Queen + Adam Lambert packed the house at TD Garden Sunday. (Photo Bojan Hohnjec)
Queen + Adam Lambert packed the house at TD Garden Sunday. (Photo Bojan Hohnjec)
PUBLISHED: | UPDATED:

Adam Lambert strikes a pose atop a spinning motorcycle that’s half Harley-Davidson, half disco ball singing “Bicycle Race.”

Lambert is at peak Glambert. He’s cheeky, charming, swagger stuffed in leather, and absolutely crushing an insanely difficult song to cover on stage Sunday at the TD Garden in front of a packed house.

Adam Lambert is very good at his job. And at the same time, no one can replace Freddie Mercury. And everyone knows this.

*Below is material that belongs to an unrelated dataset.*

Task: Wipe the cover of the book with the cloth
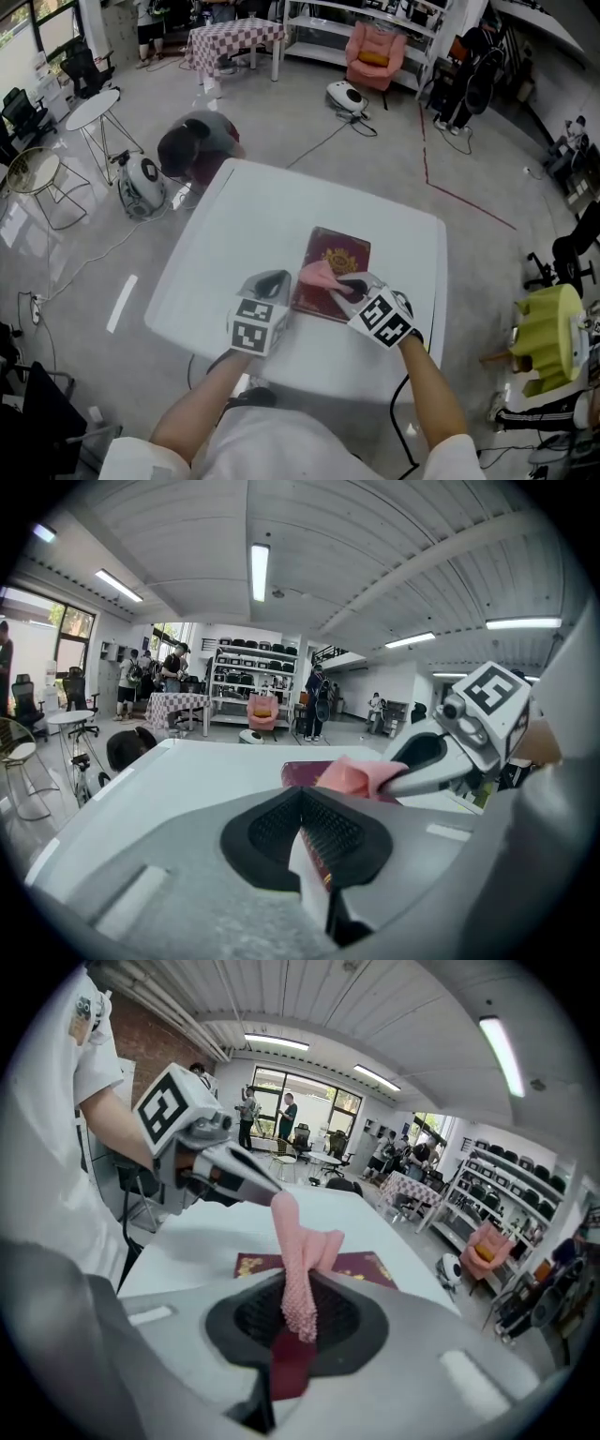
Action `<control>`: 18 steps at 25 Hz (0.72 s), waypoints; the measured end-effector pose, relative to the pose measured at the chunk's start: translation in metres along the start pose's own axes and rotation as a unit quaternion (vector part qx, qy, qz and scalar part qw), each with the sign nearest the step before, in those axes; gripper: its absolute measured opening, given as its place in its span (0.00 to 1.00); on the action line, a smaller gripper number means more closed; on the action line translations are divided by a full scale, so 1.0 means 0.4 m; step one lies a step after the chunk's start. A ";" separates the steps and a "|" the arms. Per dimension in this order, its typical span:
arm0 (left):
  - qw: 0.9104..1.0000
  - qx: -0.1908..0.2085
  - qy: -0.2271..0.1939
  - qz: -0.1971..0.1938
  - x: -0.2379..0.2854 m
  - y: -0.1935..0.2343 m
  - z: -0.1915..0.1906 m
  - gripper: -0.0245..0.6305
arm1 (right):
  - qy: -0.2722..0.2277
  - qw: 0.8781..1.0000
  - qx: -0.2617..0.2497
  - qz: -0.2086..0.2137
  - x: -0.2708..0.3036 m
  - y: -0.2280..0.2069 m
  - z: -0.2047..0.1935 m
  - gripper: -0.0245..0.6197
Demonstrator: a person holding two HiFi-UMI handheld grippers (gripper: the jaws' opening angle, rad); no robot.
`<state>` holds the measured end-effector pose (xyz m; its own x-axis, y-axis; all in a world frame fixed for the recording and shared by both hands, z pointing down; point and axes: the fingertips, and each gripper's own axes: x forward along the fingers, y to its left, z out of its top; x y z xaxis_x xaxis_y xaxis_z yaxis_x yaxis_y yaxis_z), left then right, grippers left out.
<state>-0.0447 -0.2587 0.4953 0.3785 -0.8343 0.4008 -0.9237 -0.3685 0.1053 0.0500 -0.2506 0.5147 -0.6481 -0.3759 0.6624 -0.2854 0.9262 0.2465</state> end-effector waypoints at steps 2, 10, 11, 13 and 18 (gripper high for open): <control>1.000 0.002 0.001 -0.003 0.008 0.010 0.004 0.05 | 0.007 1.000 -0.016 -0.025 0.019 -0.078 0.032 0.10; 1.000 0.001 -0.001 0.000 0.047 0.107 0.035 0.05 | 0.093 0.990 -0.101 -0.031 0.205 -0.268 0.090 0.10; 1.000 0.000 -0.002 0.000 0.049 0.122 0.037 0.05 | 0.108 0.988 -0.112 -0.024 0.232 -0.274 0.084 0.10; 1.000 -0.005 -0.003 0.002 0.050 0.150 0.039 0.05 | 0.132 0.982 -0.135 -0.012 0.275 -0.280 0.077 0.10; 1.000 -0.016 -0.006 0.001 0.068 0.196 0.038 0.05 | 0.159 0.975 -0.157 0.010 0.341 -0.291 0.085 0.10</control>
<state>-0.1059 -0.3165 0.5006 0.3773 -0.8402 0.3894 -0.9257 -0.3538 0.1335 -0.0293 -0.4107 0.5523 -0.3848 -0.3756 0.8431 -0.0128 0.9155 0.4021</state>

Especially Adam Lambert.

The thing is Brian May and Roger Taylor are still perfect — note for note perfect! —  at their jobs, even at 76 and 74, respectively.

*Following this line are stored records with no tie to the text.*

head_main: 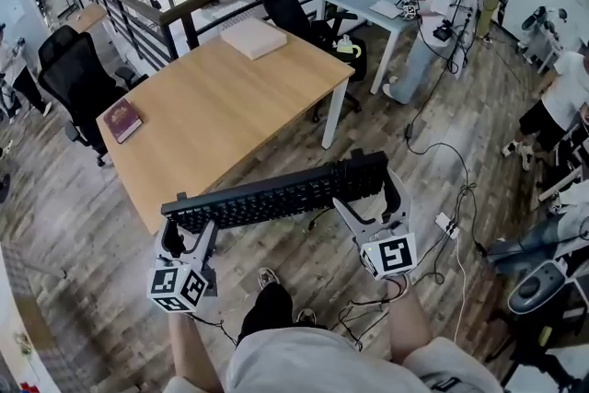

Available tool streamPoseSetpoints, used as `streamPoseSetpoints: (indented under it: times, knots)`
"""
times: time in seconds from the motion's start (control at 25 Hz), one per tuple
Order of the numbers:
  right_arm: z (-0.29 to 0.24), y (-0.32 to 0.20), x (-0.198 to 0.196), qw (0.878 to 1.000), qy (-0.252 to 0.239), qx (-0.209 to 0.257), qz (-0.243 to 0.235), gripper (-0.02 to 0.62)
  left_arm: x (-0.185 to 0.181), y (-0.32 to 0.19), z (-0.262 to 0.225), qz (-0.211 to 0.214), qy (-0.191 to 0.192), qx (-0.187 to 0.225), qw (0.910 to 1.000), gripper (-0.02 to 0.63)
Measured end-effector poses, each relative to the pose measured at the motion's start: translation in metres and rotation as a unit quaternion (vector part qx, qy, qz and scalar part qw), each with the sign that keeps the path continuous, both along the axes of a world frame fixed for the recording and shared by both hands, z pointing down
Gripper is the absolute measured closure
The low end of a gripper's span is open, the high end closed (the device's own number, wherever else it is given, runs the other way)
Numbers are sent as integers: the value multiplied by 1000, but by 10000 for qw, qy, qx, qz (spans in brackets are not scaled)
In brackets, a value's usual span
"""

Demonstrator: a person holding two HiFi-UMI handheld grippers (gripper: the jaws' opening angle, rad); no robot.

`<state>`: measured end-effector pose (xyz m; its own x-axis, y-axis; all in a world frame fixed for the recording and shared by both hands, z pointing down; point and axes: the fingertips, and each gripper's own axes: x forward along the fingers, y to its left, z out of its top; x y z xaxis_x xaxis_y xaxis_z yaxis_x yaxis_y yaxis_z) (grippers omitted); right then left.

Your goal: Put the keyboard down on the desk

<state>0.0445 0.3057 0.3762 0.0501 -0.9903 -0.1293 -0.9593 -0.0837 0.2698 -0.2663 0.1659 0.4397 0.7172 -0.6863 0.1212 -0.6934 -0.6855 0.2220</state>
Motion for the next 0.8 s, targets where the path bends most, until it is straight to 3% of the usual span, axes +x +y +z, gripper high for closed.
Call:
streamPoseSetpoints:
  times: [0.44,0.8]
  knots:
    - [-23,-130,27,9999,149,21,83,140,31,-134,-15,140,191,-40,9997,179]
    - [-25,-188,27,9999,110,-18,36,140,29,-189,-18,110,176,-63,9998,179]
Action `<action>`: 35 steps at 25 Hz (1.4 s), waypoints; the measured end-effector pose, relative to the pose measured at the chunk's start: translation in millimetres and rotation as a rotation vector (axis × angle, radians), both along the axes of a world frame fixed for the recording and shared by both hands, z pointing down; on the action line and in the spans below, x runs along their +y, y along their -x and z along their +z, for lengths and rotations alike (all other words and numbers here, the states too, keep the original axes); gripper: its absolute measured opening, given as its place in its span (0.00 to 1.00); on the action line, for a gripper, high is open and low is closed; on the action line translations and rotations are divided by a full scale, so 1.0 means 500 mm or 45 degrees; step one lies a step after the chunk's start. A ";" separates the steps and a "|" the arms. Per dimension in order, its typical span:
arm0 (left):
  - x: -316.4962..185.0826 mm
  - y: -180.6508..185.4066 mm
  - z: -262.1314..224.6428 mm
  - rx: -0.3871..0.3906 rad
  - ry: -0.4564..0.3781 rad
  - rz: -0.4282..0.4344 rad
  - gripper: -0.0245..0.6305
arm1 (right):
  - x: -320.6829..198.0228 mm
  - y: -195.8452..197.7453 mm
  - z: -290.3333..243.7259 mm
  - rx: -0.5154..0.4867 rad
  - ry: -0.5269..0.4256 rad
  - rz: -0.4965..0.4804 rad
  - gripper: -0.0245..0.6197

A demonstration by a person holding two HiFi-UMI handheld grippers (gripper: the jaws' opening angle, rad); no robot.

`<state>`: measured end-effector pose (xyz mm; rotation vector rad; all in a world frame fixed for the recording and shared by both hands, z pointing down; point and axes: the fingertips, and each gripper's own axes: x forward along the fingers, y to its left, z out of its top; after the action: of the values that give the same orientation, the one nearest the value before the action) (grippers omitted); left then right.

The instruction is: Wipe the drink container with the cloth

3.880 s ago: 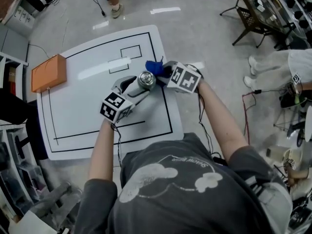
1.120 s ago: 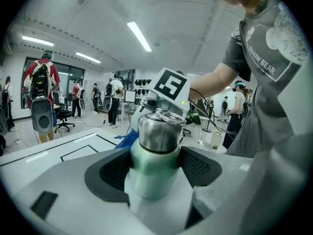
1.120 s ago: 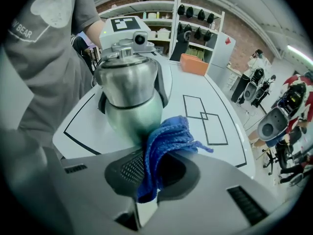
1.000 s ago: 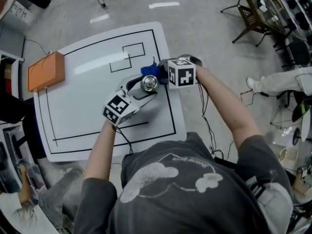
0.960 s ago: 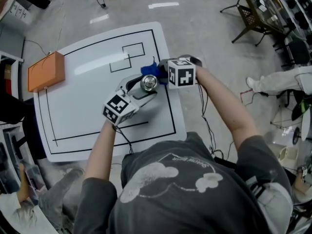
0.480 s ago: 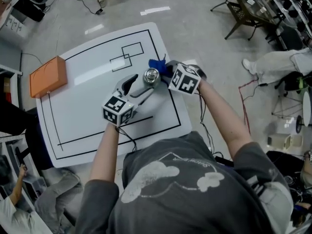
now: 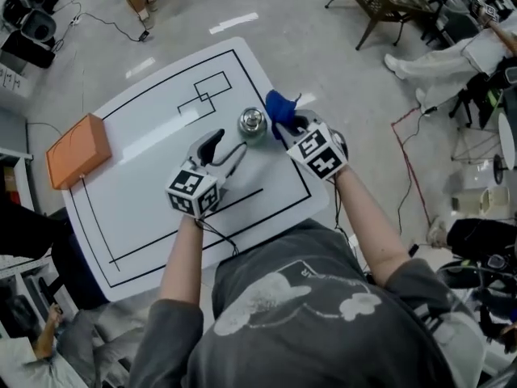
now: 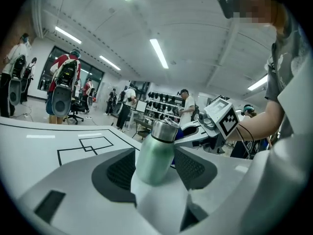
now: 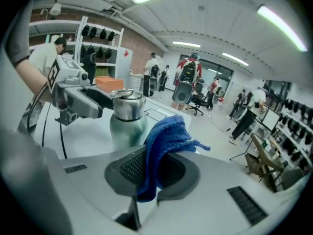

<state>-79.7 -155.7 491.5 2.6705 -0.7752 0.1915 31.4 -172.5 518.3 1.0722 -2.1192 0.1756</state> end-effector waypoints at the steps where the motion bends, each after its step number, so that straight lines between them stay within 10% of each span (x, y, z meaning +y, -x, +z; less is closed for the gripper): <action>1: 0.001 0.004 0.001 0.007 0.004 -0.014 0.39 | 0.003 -0.002 -0.005 -0.035 -0.015 0.037 0.10; 9: 0.017 0.019 0.002 -0.035 -0.025 -0.135 0.06 | 0.038 -0.012 -0.012 -0.112 -0.030 0.087 0.10; 35: 0.388 0.012 -0.069 -0.170 -0.127 -0.310 0.04 | 0.425 -0.013 -0.111 -0.206 -0.151 0.046 0.10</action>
<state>-85.6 38.1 456.9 2.6453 -1.1714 0.2765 38.0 40.1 463.0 1.2012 -2.2793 0.1603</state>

Rock has entered an interesting, odd phase. John Mayer can stand in for Jerry Garcia with members of the Grateful Dead. Axl Rose can fill in for Brian Johnson in AC/DC. Eagles tour with Glenn Frey’s kid, Phil Collins tours with his own kid playing his drum parts, Michael Sweet of Stryper actually logged time singing for Boston.

What are we to do? Scream “cash grab?” Skip the show? Mock the revolution for being televised, commodified, commercialized? In the case of Queen + Adam Lambert, so popular they booked back-to-back Garden parties, maybe we can miss Freddie and shout along to “Bicycle Race,” “Somebody to Love,” “Bohemian Rhapsody,” and rest of the hits and stone cold classics.

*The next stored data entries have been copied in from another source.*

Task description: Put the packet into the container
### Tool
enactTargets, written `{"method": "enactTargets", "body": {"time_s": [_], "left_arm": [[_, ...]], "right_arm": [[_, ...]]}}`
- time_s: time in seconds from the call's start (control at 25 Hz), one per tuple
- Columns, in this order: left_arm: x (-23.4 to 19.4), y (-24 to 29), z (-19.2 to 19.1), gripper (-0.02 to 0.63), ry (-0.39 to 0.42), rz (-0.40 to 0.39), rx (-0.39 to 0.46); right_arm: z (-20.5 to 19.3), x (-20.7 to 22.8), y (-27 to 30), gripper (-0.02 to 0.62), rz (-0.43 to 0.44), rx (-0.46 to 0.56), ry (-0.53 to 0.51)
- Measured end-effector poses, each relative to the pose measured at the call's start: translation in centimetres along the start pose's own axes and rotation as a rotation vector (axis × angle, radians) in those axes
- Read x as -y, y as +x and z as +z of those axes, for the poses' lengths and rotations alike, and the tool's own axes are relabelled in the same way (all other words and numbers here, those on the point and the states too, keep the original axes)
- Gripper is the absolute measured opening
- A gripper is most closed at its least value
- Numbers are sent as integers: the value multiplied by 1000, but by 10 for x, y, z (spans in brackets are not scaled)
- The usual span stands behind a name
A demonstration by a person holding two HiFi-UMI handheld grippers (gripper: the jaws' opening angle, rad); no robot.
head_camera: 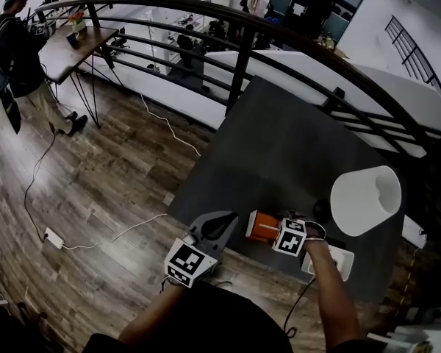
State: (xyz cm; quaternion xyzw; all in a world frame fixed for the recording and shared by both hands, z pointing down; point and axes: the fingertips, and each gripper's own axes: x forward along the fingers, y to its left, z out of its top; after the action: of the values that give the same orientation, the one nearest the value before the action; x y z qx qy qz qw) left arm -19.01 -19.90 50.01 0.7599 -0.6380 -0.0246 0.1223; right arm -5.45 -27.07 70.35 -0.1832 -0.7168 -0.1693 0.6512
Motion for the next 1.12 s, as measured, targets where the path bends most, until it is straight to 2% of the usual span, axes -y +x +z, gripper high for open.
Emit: {"method": "enactTargets", "body": {"time_s": [0.6,1.12], "left_arm": [[40,31,-1,8,24,-160,-10],[77,51,-2,6,50,-304,-31]], "right_arm": [[-33,-4,-43,368,-82,0,72],[-104,-32,-62,368,-104,-59,153]]}}
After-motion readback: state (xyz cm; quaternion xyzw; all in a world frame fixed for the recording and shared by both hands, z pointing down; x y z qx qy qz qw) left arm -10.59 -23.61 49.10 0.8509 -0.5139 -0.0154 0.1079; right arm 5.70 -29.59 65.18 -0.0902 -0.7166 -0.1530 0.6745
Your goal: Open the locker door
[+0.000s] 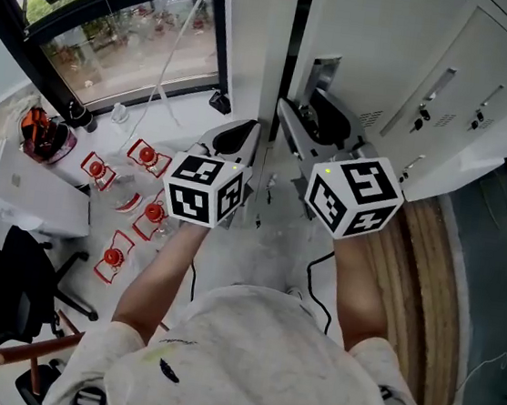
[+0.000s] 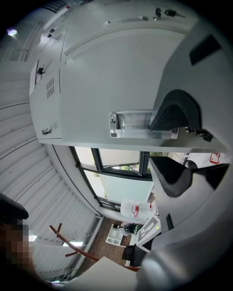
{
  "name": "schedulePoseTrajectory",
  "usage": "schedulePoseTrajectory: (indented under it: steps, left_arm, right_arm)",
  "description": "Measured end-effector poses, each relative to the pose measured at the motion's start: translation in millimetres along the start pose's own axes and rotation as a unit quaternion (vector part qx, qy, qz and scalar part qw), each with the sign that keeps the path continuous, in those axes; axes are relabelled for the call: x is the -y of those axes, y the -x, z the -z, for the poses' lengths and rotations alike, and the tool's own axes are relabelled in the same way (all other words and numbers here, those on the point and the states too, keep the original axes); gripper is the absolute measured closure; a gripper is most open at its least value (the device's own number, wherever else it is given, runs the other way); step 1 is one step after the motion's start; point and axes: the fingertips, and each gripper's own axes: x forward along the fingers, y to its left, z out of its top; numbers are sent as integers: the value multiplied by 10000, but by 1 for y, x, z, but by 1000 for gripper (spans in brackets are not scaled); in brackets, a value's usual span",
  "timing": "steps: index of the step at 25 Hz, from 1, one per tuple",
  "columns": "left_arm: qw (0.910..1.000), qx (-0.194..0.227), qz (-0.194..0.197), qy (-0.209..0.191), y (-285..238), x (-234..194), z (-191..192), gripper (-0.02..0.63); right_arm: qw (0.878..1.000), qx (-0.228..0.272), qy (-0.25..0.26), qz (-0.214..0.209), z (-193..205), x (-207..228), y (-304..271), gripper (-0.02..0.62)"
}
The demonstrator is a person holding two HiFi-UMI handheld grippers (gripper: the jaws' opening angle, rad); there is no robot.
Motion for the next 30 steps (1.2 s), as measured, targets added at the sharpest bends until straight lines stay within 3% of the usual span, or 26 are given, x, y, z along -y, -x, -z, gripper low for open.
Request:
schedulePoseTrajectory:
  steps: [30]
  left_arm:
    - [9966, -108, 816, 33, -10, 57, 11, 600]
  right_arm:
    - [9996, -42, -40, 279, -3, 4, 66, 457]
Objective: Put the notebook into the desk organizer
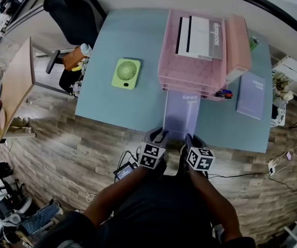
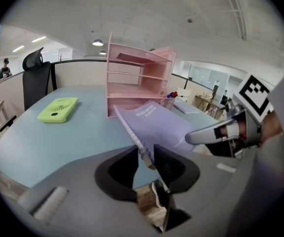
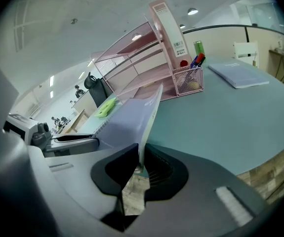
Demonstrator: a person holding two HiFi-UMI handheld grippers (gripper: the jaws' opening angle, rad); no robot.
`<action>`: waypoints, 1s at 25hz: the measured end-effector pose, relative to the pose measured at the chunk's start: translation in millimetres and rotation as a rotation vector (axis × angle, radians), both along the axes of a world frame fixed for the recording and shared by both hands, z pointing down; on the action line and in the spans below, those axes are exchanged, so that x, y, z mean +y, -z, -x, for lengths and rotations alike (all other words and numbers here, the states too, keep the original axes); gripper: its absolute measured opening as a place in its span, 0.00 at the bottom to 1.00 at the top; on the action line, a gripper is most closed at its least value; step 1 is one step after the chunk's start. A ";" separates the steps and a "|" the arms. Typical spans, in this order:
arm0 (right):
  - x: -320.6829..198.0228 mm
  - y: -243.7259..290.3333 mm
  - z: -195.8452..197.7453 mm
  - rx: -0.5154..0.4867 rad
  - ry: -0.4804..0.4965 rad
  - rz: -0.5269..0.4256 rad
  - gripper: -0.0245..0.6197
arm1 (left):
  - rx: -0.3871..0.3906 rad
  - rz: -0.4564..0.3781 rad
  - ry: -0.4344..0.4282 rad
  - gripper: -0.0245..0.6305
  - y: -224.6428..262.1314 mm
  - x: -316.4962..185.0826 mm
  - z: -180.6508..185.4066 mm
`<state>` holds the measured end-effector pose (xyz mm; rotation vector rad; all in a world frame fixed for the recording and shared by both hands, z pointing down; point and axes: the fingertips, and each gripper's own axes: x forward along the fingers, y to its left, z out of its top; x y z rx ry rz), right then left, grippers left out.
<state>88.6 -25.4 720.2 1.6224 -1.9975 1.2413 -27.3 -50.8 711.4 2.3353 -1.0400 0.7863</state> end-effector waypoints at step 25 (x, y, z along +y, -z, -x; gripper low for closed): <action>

May and Taylor should get to play these songs (many of which they wrote) if they can still play them. And it’s shocking what they can do five decades into rock ‘n’ roll. Taylor still plays so deep in the pocket while tossing out fills that are both subtle and virtuosic. May has a bigger role to play — his guitar was always the second most distinctive thing about Queen.

May needed a few songs to heat up, but, my word, he eventually became pure fire. He took his time building up an epic groove on the extended outro of “Fat Bottomed Girls.” He showed off his delicate and lyrical side on the haunting “Who Wants to Live Forever.” He blitzed through the furious, glorious tangle of notes that made up the climax of “I Want It All.”

Of course, ears and eyes often return to Lambert (how could they not? see “disco ball Harley,” “leather swagger”).

The most dramatic, bombastic, histrionic voice to come from “American Idol” can sing every note in the Queen catalog. Sometimes Lambert can sing too much like Freddie — notably on “Who Wants to Live Forever.” But over the past dozen years he’s been doing this, he’s become wonderfully confident. Maximum commitment, eyeliner and ego, costume changes and charisma, glitter and glam packaged with the staccato attack of “Stone Cold Crazy,” the eerie and ethereal intro to “I Want It All,” and the pomp and preening of “Killer Queen.”

Label this rock star fantasy camp or karaoke with a million dollar budget. Queen + Adam Lambert have managed to build something unlikely, imperfect, amazing, endlessly entertaining, and worthy. Skip it — skip anything that isn’t a classic line up — if you want. But know what you’re missing.